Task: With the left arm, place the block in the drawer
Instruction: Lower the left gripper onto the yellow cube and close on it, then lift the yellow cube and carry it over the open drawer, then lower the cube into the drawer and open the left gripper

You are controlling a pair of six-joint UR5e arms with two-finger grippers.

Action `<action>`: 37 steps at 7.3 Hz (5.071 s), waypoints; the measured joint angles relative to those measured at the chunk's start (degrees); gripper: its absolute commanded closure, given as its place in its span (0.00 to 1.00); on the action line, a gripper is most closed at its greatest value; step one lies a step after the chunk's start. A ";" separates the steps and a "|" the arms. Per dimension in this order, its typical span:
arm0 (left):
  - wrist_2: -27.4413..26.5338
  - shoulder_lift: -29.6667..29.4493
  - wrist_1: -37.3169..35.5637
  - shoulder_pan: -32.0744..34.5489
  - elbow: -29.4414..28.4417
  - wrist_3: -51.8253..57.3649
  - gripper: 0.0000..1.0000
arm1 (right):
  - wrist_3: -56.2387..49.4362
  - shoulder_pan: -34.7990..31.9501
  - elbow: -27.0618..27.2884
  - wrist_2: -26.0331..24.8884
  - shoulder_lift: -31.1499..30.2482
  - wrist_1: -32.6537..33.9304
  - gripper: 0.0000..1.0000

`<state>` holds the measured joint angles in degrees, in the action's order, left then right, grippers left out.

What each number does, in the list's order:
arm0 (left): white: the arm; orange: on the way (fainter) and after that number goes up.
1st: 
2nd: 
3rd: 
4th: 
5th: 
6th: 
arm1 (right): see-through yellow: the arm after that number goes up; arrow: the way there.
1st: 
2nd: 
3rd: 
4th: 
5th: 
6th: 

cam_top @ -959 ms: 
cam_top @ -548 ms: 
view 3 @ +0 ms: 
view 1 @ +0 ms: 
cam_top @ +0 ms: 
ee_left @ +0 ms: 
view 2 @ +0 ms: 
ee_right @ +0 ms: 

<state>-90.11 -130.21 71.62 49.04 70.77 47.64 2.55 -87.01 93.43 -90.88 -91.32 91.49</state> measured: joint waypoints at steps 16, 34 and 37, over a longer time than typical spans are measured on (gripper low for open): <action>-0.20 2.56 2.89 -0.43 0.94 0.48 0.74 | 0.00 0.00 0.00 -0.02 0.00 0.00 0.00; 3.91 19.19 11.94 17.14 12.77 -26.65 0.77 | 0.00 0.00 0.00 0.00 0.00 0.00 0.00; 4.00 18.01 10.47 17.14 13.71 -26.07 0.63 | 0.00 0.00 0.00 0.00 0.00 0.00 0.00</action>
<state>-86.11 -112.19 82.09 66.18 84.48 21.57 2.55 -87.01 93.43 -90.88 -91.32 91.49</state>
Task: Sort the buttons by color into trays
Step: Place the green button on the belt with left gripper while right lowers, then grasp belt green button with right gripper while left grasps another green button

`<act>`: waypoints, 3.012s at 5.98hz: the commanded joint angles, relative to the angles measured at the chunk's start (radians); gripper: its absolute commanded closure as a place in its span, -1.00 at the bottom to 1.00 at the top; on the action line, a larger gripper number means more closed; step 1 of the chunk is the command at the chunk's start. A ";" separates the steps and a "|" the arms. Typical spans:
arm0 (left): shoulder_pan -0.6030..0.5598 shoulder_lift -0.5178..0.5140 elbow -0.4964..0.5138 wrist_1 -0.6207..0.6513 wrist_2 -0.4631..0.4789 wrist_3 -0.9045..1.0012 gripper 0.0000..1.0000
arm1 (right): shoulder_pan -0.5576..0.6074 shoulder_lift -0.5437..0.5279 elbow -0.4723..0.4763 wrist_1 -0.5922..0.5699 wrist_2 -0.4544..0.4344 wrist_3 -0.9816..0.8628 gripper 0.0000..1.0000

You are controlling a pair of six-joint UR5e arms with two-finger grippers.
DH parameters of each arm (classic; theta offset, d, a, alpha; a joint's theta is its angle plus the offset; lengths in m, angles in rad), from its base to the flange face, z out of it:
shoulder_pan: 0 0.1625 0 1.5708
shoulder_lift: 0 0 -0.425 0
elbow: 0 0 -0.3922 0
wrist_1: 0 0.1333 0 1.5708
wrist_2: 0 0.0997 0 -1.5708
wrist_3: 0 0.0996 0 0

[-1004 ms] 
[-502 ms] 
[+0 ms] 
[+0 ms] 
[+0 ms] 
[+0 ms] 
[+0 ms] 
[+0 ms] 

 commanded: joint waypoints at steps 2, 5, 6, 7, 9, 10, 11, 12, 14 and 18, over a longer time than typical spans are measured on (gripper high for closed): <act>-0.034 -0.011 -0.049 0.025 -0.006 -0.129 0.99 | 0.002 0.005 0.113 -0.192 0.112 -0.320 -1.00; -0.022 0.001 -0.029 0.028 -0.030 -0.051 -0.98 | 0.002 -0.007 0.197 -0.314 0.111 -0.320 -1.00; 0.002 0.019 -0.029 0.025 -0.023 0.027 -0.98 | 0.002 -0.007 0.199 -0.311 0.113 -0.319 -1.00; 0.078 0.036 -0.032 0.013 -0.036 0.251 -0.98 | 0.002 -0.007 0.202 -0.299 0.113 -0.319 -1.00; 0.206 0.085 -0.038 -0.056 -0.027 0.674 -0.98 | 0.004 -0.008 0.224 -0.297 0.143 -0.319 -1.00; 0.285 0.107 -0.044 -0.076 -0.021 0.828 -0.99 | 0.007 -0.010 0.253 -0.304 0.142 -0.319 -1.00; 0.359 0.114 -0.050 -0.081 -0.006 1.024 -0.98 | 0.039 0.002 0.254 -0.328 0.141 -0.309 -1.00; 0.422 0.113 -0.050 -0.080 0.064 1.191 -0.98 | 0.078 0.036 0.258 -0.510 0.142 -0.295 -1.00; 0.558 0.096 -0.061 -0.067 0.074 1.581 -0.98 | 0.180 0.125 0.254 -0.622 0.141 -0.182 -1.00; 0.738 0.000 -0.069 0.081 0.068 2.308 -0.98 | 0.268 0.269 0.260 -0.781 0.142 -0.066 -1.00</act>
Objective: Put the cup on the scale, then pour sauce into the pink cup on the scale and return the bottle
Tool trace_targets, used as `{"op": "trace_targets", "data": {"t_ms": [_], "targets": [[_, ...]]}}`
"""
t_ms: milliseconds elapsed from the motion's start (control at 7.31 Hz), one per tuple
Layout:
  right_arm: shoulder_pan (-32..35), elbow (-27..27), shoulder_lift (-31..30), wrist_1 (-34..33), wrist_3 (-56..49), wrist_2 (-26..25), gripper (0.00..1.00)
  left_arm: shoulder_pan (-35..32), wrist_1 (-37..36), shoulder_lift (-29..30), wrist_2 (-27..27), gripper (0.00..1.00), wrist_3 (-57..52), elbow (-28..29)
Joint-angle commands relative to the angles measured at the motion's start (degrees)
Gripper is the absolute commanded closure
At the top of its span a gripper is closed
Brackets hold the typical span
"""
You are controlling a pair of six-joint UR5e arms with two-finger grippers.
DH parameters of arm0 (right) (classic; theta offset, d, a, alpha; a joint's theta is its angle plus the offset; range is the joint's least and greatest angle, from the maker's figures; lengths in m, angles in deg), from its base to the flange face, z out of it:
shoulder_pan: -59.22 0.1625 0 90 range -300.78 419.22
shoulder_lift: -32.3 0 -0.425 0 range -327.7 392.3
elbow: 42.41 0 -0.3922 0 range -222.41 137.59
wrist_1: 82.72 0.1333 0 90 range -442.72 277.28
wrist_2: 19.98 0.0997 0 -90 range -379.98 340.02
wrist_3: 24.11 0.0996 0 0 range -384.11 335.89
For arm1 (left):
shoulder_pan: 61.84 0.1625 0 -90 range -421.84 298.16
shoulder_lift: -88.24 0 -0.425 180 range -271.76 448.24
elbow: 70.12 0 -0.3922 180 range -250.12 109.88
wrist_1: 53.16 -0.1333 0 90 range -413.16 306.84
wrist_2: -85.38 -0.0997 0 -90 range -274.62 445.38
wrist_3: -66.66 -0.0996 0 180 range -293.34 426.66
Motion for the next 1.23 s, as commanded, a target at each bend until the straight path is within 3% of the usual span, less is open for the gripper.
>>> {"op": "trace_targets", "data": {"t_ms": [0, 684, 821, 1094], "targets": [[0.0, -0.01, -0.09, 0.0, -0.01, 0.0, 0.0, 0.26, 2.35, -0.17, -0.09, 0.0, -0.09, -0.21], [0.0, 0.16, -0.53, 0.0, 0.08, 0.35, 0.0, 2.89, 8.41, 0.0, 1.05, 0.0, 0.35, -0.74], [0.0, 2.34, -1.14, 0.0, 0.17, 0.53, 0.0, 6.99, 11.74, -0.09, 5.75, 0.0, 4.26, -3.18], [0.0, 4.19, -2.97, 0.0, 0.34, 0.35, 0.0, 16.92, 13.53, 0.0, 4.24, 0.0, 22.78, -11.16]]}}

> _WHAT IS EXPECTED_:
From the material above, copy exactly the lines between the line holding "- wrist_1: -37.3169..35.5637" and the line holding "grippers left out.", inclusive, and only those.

> _WRITTEN SOLUTION_:
  - wrist_1: -37.3169..35.5637
  - shoulder_pan: -32.0744..34.5489
  - elbow: -29.4414..28.4417
  - wrist_3: -51.8253..57.3649
  - gripper: 0.0000..1.0000
arm1 (right):
  - wrist_3: -56.2387..49.4362
  - shoulder_pan: -34.7990..31.9501
  - elbow: -27.0618..27.2884
  - wrist_2: -26.0331..24.8884
  - shoulder_lift: -31.1499..30.2482
  - wrist_1: -32.6537..33.9304
  - gripper: 0.0000..1.0000

`<state>` holds the measured joint angles in degrees, in the action's order, left then right, grippers left out.

The exercise requires nothing more than what has been given.